EXERCISE DESCRIPTION
Print the records below once again, exactly as they were given.

Start of Block

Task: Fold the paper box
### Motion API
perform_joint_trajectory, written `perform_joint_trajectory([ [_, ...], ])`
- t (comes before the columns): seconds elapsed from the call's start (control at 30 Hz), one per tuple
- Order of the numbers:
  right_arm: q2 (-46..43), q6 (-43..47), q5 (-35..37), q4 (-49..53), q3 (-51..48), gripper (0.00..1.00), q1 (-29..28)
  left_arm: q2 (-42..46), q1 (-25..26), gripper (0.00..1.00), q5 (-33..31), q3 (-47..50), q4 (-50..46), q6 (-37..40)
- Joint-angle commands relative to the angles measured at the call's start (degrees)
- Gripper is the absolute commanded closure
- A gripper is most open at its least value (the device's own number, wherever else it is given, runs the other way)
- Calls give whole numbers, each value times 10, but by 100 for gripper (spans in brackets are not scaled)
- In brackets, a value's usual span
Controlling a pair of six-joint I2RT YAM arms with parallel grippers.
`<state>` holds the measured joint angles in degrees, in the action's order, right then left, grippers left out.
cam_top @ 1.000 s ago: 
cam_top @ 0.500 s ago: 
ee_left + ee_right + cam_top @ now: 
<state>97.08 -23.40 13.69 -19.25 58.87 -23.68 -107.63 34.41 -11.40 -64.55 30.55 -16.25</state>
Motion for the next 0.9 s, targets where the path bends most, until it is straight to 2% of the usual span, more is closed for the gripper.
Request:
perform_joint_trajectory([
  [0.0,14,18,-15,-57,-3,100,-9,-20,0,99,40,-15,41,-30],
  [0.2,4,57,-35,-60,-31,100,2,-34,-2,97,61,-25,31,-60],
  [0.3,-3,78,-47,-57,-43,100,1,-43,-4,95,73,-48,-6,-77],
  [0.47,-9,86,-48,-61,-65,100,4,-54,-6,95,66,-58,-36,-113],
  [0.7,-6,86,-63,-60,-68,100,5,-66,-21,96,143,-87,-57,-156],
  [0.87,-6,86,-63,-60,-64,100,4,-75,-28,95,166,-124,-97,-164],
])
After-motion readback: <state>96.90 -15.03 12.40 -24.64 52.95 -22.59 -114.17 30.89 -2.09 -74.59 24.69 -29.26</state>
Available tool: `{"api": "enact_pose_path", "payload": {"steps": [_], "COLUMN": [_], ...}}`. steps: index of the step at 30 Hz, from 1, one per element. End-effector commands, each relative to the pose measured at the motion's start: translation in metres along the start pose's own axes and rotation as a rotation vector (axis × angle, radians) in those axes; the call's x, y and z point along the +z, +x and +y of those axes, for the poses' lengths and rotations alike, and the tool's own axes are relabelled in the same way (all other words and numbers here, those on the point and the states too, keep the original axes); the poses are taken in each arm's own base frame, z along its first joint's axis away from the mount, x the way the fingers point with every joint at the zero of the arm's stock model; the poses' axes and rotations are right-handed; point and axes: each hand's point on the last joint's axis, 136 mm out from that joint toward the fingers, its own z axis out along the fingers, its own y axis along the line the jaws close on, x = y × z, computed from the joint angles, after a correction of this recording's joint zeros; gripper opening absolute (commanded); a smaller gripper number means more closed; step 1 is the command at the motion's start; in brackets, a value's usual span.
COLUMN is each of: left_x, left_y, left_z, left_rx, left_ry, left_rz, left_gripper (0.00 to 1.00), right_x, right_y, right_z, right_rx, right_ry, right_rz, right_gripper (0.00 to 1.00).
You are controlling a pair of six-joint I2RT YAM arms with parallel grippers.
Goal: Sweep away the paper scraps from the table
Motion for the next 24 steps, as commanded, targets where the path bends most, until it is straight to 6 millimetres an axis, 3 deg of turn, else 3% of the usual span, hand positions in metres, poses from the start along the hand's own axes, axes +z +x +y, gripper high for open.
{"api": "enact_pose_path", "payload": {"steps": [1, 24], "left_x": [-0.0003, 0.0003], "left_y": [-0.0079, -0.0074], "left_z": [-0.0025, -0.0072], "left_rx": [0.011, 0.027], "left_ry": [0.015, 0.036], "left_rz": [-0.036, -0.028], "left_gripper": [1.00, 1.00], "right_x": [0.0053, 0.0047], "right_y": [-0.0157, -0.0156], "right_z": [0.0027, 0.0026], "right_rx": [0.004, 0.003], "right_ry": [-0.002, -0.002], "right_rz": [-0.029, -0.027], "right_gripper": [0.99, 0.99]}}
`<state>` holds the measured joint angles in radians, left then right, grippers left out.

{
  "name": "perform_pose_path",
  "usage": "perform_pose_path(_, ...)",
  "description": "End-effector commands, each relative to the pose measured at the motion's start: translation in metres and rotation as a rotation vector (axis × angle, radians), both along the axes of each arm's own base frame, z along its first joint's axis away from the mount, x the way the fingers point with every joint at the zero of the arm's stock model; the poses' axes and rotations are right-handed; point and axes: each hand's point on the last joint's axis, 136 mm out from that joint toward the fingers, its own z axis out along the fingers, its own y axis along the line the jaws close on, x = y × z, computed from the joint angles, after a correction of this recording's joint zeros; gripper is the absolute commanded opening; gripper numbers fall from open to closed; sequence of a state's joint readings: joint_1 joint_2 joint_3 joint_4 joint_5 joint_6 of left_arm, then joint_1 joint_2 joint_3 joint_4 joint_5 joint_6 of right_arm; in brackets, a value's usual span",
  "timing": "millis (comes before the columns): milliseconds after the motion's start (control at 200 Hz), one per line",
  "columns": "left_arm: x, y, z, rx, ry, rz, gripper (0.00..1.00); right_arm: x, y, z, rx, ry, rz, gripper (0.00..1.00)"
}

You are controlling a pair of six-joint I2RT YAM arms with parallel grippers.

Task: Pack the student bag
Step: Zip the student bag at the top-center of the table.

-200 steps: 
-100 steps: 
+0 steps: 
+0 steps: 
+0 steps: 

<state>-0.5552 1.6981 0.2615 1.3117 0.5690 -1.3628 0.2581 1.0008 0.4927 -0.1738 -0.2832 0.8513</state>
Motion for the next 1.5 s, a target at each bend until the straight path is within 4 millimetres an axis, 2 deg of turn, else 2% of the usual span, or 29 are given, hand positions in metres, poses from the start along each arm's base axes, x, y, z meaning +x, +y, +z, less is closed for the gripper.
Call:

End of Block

ANSWER TO THIS PROBLEM
Task: Fold the paper box
### Motion API
perform_joint_trajectory, written `perform_joint_trajectory([ [_, ...], ])`
- t (comes before the columns): seconds elapsed from the call's start (control at 30 Hz), one per tuple
- Order of the numbers:
  right_arm: q2 (-46..43), q6 (-43..47), q5 (-35..37), q4 (-49..53), q3 (-51..48), gripper (0.00..1.00), q1 (-29..28)
  left_arm: q2 (-42..46), q1 (-25..26), gripper (0.00..1.00), q5 (-33..31), q3 (-47..50), q4 (-50..46), q6 (-37..40)
- Joint-angle commands relative to the angles measured at the call's start (degrees)
- Gripper is the absolute commanded closure
- A gripper is most open at its least value (the device's own number, wherever else it is given, runs the other way)
- Calls give whole numbers, each value times 10, but by 100 for gripper (spans in brackets are not scaled)
- In brackets, a value's usual span
Controlling a pair of six-joint I2RT YAM arms with parallel grippers.
`<state>` holds the measured joint angles in degrees, in the action's order, right then left, grippers left out.
cam_top @ 1.000 s ago: 
cam_top @ 0.500 s ago: 
ee_left + ee_right + cam_top @ now: 
<state>97.08 -23.40 13.69 -19.25 58.87 -23.68 -107.63 34.41 -11.40 -64.55 30.55 -16.25</state>
Motion for the next 0.9 s, targets where the path bends most, until it is straight to 2% of the usual span, more is closed for the gripper.
Request:
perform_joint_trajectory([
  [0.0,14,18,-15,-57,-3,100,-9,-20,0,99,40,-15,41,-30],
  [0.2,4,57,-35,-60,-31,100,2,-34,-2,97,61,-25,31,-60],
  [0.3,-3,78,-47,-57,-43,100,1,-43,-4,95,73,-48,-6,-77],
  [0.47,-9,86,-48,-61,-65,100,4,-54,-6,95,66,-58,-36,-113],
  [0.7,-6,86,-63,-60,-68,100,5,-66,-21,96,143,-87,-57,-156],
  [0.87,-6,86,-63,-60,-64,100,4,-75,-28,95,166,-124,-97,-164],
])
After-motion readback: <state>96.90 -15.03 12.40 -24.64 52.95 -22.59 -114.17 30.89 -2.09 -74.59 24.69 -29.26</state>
Available tool: `{"api": "enact_pose_path", "payload": {"steps": [_], "COLUMN": [_], ...}}`. steps: index of the step at 30 Hz, from 1, one per element. End-effector commands, each relative to the pose measured at the motion's start: translation in metres along the start pose's own axes and rotation as a rotation vector (axis × angle, radians) in those axes; the call's x, y and z point along the +z, +x and +y of those axes, for the poses' lengths and rotations alike, and the tool's own axes are relabelled in the same way (all other words and numbers here, those on the point and the states too, keep the original axes); the poses are taken in each arm's own base frame, z along its first joint's axis away from the mount, x the way the fingers point with every joint at the zero of the arm's stock model; the poses' axes and rotations are right-handed; point and axes: each hand's point on the last joint's axis, 136 mm out from that joint toward the fingers, its own z axis out along the fingers, its own y axis along the line the jaws close on, x = y × z, computed from the joint angles, after a correction of this recording's joint zeros; gripper opening absolute (commanded); a smaller gripper number means more closed; step 1 is the command at the motion's start; in brackets, a value's usual span.
COLUMN is each of: left_x, left_y, left_z, left_rx, left_ry, left_rz, left_gripper (0.00 to 1.00), right_x, right_y, right_z, right_rx, right_ry, right_rz, right_gripper (0.00 to 1.00).
You are controlling a pair of six-joint I2RT YAM arms with parallel grippers.
Goal: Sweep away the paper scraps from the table
Motion for the next 24 steps, as commanded, targets where the path bends most, until it is straight to 6 millimetres an axis, 3 deg of turn, else 3% of the usual span, hand positions in metres, poses from the start along the hand's own axes, axes +z +x +y, gripper high for open.
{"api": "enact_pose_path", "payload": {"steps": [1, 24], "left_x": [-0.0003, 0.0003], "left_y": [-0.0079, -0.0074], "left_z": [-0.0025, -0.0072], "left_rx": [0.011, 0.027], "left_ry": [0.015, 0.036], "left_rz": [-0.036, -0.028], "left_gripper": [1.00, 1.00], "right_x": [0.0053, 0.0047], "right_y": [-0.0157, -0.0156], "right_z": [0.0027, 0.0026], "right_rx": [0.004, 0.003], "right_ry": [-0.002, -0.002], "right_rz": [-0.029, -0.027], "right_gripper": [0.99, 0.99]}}
`<state>` holds the measured joint angles in radians, left then right, grippers left out.

{
  "name": "perform_pose_path",
  "usage": "perform_pose_path(_, ...)",
  "description": "End-effector commands, each relative to the pose measured at the motion's start: translation in metres and rotation as a rotation vector (axis × angle, radians), both along the axes of each arm's own base frame, z along its first joint's axis away from the mount, x the way the fingers point with every joint at the zero of the arm's stock model; the poses' axes and rotations are right-handed; point and axes: each hand's point on the last joint's axis, 136 mm out from that joint toward the fingers, its own z axis out along the fingers, its own y axis along the line the jaws close on, x = y × z, computed from the joint angles, after a correction of this recording's joint zeros; gripper is the absolute commanded opening; gripper numbers fall from open to closed; sequence of a state's joint readings: joint_1 joint_2 joint_3 joint_4 joint_5 joint_6 of left_arm, then joint_1 joint_2 joint_3 joint_4 joint_5 joint_6 of right_arm; in brackets, a value's usual span",
  "timing": "millis (comes before the columns): milliseconds after the motion's start (control at 200 Hz), one per line",
  "columns": "left_arm: x, y, z, rx, ry, rz, gripper (0.00..1.00); right_arm: x, y, z, rx, ry, rz, gripper (0.00..1.00)"
}

You are controlling a pair of six-joint I2RT YAM arms with parallel grippers.

Task: Pack the student bag
Step: Zip the student bag at the top-center of the table.

-200 steps: 
-100 steps: 
+0 steps: 
+0 steps: 
+0 steps: 

<state>-0.5552 1.6981 0.2615 1.3117 0.5690 -1.3628 0.2581 1.0008 0.4927 -0.1738 -0.2832 0.8513</state>
Motion for the next 1.5 s, a target at each bend until the straight path is within 4 millimetres an axis, 2 deg of turn, else 2% of the usual span, or 29 are given, hand positions in metres, poses from the start along each arm's base axes, x, y, z meaning +x, +y, +z, less is closed for the gripper.
Call:

Here the work on this exercise is complete.